Understanding Your Beverage Choices and Their Health Impacts
When it comes to choosing refreshing and hydrating beverages, you have a wide array of options. These include tea, coffee, fruit squash, sugary drinks, or diet carbonated beverages. However, it is crucial to bear in mind that the health effects of the non-sugar sweetener aspartame have undergone comprehensive evaluation by reputable organisations such as the International Agency for Research on Cancer (IARC), the World Health Organization (WHO) and the Food and Agriculture Organization (FAO) Joint Expert Committee on Food Additives (JECFA). It is important to moderate your consumption of these beverages as excessive intake may lead to unfavourable health outcomes. Ultimately, water remains the safest and most reliable choice for hydration.
The Essential Role of Water in Human Body Functions
Water is essential for life and is involved in all functions of the human body1. Without water, humans can only survive for days2. Did you know that water is the largest single constituent of the human body, making up approximately 60% of the adult and 75% of children's bodies, respectively3? Therefore, we need to pay attention to what we drink throughout the day to ensure that we are meeting our daily water needs, as not doing so may have negative health effects4.
Decoding the Daily Water Intake: How Much Should You Really Drink?
Public confusion about how much plain water to drink continues to the present day10. Several organisations, such as World Health Organisation (WHO) and the National Health Service (NHS) in the UK have carried extensive research on how much water you should drink a day. For years, a 1945 US Food and Nutrition Board report was used as a rule of thumb for human water consumption. Known as the “8 × 8” rule, it stated that an adult should drink eight 8-oz glasses of water a day (64 oz). Despite more recent studies showing that it is insufficient, the recommendation of drinking eight 8-oz glasses of water a day continues to be recommended even today8. Nonetheless, it is difficult to reach these values; the reason is quite simple, exact value of daily water consumption is associated with many factors, such as age, weight, temperature, and exercise, and your diet5. Take, for instance, the minimum daily water intake necessary for fluid replenishment in a human weighing 70 kg residing in a temperate region, which corresponds to 3 litres per day or 42.9 millilitres per kilogram. Conversely, the minimal water needs for a person of the same weight residing in a tropical area range from 4.1 to 6 litres per day, or 58.6 to 85.7 millilitres per kilogram6. Therefore, human water requirements should not be based on a “minimal” intake, as this might eventually lead to a deficit and possible adverse performance and health consequences7. Some water can also be taken into the body through foods you eat. With a healthy and well-balanced diet, about 20% of water consumption is from food. To determine your daily water intake, a healthy adult requires around 35 ml of water each day per kilogram of body weight.

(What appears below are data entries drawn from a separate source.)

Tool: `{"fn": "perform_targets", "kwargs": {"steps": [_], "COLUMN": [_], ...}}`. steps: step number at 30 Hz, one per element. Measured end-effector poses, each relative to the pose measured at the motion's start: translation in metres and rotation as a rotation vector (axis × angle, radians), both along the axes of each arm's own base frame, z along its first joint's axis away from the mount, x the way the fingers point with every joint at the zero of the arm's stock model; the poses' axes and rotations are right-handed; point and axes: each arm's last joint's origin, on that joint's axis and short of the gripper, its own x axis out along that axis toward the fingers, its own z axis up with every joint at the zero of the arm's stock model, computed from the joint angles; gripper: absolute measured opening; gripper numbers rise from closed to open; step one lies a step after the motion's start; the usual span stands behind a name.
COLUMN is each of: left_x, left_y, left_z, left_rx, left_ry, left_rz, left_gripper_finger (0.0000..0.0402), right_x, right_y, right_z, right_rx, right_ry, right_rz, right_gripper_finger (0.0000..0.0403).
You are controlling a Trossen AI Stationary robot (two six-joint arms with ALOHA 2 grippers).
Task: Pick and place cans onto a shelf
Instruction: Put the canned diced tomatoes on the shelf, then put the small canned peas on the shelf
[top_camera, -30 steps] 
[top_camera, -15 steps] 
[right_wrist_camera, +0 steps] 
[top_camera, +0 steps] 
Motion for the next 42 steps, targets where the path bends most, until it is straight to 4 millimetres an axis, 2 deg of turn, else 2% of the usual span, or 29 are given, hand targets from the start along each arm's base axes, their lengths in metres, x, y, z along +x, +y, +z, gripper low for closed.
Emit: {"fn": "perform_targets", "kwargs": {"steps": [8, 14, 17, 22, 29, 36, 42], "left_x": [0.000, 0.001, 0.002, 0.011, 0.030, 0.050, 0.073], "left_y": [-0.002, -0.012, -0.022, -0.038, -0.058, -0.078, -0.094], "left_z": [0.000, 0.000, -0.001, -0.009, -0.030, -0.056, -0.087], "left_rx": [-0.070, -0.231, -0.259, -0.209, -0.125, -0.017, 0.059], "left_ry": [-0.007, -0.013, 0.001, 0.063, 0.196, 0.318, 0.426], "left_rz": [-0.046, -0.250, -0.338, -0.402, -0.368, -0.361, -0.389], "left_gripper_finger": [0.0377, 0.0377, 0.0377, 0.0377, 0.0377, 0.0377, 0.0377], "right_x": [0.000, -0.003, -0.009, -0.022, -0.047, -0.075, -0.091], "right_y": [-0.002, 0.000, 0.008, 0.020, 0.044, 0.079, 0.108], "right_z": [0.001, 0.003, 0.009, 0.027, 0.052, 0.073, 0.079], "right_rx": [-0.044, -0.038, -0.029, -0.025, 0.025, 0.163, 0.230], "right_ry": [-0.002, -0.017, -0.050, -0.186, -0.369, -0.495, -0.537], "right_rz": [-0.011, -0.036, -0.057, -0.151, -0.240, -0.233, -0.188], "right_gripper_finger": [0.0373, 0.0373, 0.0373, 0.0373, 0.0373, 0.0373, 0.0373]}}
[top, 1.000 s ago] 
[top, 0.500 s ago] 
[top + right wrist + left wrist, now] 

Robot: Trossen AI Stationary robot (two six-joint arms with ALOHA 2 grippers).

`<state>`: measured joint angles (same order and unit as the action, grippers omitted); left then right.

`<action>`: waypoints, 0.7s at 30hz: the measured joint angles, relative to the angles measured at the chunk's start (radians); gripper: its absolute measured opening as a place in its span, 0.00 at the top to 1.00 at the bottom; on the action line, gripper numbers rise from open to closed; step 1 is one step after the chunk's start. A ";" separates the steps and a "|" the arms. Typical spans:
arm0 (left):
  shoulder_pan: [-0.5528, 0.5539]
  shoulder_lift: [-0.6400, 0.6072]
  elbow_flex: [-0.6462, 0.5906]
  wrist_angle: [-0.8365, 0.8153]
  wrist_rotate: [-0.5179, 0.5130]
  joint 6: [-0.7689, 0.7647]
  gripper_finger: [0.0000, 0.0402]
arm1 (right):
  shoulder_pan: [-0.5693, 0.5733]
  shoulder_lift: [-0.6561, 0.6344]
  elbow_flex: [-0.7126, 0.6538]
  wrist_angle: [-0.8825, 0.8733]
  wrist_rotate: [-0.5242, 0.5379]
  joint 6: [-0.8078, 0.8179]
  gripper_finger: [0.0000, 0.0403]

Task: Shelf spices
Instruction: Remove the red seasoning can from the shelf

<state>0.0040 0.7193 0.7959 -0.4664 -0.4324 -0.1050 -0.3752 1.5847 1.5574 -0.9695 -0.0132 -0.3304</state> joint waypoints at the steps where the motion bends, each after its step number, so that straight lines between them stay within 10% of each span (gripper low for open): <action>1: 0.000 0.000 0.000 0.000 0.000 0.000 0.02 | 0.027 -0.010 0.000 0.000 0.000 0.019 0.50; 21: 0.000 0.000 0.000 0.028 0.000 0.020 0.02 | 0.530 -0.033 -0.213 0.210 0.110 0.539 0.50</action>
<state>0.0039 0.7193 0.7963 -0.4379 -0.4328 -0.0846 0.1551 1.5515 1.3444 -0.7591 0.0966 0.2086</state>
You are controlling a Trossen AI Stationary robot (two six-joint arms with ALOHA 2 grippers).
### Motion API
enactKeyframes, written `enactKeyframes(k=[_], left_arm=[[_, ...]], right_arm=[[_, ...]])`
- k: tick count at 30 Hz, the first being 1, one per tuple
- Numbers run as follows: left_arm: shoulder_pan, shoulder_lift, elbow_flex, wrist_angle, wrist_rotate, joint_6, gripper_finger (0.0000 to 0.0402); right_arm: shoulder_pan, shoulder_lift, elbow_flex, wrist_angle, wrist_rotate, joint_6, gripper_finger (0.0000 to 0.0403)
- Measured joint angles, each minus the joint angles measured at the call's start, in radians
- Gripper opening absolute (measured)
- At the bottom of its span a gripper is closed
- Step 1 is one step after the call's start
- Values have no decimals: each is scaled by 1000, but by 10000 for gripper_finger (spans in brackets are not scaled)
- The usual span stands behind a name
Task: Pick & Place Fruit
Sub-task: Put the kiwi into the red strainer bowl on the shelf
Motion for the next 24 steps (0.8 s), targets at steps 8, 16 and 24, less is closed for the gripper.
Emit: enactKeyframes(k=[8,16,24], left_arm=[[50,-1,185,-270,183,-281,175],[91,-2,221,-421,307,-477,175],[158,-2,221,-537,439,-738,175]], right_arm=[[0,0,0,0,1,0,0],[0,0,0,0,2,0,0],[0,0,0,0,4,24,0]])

The Cognitive and Health Consequences of Dehydration
Water, or its lack of (dehydration), can influence cognition2. Mild levels of dehydration can produce disruptions in mood and cognitive functioning11. Underhydration has been linked to an increased risk of major health issues such as chronic kidney disease, cardiovascular disease and obesity12. So, when it comes to staying properly hydrated, the question of how much water to drink per hour frequently arises? Maintaining fluid balance is essential for the human body, and it is important to drink water when needed. Nonetheless, it is important to highlight that the hydration we receive is not solely from water; unprocessed fruits, vegetables, and juices also play a significant role in maintaining our hydration levels. Furthermore, an evaluation carried out by the US Army on the suggested water intake per hour, considering varying heat categories, has provided some interesting insights. The conclusion drawn from their study is that one's liquid intake should not surpass 1.03 litres within an hour or exceed 11.35 litres over the course of a day14.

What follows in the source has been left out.